*YOUR INSTRUCTIONS:* Starting at the line that contains "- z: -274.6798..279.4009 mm", write out every line through the end of the records exactly as it stands, and leave out all pictures.

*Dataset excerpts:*
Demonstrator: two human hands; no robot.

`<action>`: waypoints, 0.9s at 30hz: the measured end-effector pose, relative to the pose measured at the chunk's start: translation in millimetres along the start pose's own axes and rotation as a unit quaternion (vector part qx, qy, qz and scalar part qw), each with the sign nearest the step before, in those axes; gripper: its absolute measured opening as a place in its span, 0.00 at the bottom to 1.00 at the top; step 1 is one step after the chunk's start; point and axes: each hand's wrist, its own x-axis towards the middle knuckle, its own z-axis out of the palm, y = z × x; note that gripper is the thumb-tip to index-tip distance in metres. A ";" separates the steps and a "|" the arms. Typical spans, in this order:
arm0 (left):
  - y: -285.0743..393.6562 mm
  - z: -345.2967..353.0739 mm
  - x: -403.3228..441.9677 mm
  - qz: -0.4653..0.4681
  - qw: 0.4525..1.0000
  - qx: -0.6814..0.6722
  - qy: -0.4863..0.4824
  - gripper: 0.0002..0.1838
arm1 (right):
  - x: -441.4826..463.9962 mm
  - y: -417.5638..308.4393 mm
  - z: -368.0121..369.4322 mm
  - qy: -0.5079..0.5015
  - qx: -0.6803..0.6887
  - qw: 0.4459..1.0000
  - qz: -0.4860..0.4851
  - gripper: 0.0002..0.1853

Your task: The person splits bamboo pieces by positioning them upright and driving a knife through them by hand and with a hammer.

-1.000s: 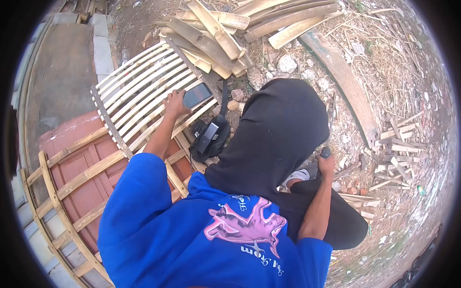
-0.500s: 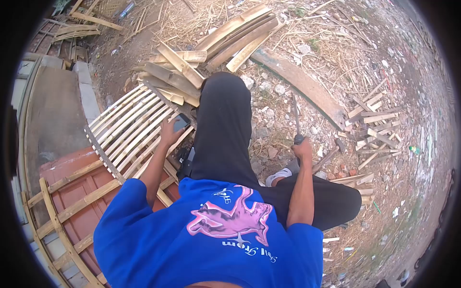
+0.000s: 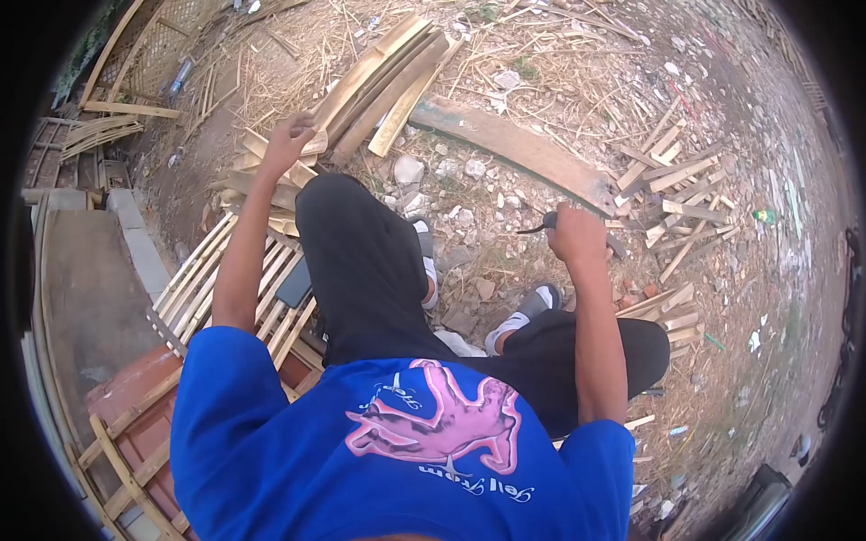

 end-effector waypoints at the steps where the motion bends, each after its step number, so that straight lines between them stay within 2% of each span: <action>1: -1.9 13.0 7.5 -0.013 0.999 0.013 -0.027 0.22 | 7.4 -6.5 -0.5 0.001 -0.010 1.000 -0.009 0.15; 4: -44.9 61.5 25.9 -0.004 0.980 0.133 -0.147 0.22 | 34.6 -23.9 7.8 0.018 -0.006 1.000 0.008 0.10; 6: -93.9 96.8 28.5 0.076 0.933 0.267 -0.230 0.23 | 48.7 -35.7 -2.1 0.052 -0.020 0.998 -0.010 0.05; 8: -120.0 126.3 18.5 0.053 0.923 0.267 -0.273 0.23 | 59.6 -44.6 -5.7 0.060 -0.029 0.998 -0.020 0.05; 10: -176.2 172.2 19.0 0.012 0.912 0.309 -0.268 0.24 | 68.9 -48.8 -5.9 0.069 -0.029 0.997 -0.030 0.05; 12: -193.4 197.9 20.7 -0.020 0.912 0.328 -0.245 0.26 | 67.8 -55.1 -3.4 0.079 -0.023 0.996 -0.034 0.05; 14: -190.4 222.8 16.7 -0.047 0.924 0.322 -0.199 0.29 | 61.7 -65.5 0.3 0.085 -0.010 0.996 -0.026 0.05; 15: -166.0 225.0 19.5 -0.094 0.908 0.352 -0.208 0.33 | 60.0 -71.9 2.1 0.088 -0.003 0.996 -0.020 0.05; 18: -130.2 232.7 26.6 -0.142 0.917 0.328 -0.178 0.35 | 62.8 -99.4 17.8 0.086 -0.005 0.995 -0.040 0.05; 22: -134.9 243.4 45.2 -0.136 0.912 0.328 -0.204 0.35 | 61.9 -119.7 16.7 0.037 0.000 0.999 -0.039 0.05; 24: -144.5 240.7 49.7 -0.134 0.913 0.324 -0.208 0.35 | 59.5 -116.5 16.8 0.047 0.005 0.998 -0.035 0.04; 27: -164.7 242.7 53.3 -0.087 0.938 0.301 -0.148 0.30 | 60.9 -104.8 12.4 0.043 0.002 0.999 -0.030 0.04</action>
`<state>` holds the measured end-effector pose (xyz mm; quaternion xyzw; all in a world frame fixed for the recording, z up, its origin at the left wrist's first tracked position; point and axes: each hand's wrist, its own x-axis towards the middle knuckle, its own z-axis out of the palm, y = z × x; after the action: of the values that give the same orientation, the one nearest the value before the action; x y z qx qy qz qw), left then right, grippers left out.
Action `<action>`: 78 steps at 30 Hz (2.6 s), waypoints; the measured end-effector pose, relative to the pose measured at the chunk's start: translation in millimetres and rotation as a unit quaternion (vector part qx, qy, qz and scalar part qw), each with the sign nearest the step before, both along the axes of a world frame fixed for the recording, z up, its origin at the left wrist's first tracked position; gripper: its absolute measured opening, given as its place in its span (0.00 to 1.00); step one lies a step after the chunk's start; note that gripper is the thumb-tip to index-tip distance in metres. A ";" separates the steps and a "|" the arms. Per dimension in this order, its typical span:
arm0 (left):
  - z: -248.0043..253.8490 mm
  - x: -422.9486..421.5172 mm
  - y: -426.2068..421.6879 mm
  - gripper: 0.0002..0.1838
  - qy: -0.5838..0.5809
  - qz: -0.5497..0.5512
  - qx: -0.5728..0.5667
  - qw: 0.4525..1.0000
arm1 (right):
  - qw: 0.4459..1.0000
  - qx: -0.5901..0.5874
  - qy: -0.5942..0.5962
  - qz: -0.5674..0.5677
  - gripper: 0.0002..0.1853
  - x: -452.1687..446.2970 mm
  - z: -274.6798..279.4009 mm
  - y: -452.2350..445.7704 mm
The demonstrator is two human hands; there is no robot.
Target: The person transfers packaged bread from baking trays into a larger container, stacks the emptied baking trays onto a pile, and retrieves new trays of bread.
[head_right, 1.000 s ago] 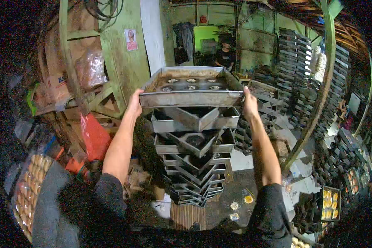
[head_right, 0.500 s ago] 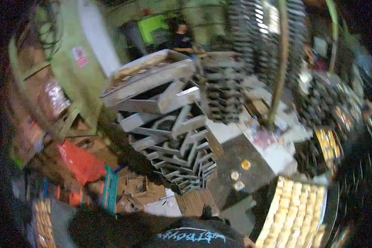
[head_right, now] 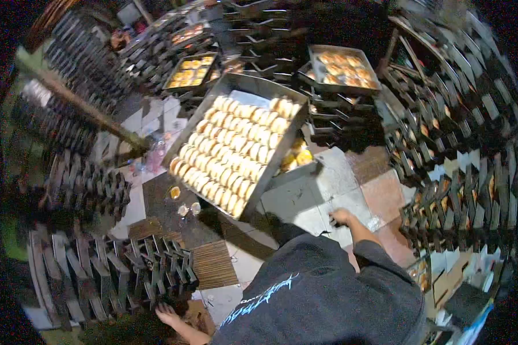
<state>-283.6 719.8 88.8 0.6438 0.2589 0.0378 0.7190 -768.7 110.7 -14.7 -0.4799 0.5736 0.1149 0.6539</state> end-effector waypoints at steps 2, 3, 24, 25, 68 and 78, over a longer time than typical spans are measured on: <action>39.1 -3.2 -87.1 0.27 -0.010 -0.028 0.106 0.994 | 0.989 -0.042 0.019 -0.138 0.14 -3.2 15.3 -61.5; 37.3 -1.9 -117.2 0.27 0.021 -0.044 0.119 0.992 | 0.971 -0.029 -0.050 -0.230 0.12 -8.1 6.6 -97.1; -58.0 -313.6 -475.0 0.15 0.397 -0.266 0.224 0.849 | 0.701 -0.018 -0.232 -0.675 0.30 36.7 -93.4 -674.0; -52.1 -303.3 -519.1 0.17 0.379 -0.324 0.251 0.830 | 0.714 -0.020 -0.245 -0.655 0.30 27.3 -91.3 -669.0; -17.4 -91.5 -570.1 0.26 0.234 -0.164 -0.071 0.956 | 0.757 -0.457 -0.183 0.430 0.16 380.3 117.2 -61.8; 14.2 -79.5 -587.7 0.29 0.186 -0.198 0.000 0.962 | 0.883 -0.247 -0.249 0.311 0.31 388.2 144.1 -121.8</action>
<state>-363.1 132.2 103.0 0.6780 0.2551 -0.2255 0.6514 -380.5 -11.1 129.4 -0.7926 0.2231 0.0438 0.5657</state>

*RESPONSE TO THE TASK:*
  - z: -274.6798..279.4009 mm
  - y: -452.2350..445.7704 mm
The demonstrator is two human hands; there is no robot.
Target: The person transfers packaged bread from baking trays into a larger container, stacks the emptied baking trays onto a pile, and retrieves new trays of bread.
[head_right, 1.000 s ago] 
[head_right, 0.500 s ago] 
[head_right, now] 
<state>-283.6 719.8 88.8 0.6438 0.2589 0.0378 0.7190 -768.7 110.7 -14.7 -0.4799 0.5736 0.1149 0.6539</state> end-effector waypoints at steps 2, 3, 24, 25, 68 and 78, over a longer time than typical spans are measured on: <action>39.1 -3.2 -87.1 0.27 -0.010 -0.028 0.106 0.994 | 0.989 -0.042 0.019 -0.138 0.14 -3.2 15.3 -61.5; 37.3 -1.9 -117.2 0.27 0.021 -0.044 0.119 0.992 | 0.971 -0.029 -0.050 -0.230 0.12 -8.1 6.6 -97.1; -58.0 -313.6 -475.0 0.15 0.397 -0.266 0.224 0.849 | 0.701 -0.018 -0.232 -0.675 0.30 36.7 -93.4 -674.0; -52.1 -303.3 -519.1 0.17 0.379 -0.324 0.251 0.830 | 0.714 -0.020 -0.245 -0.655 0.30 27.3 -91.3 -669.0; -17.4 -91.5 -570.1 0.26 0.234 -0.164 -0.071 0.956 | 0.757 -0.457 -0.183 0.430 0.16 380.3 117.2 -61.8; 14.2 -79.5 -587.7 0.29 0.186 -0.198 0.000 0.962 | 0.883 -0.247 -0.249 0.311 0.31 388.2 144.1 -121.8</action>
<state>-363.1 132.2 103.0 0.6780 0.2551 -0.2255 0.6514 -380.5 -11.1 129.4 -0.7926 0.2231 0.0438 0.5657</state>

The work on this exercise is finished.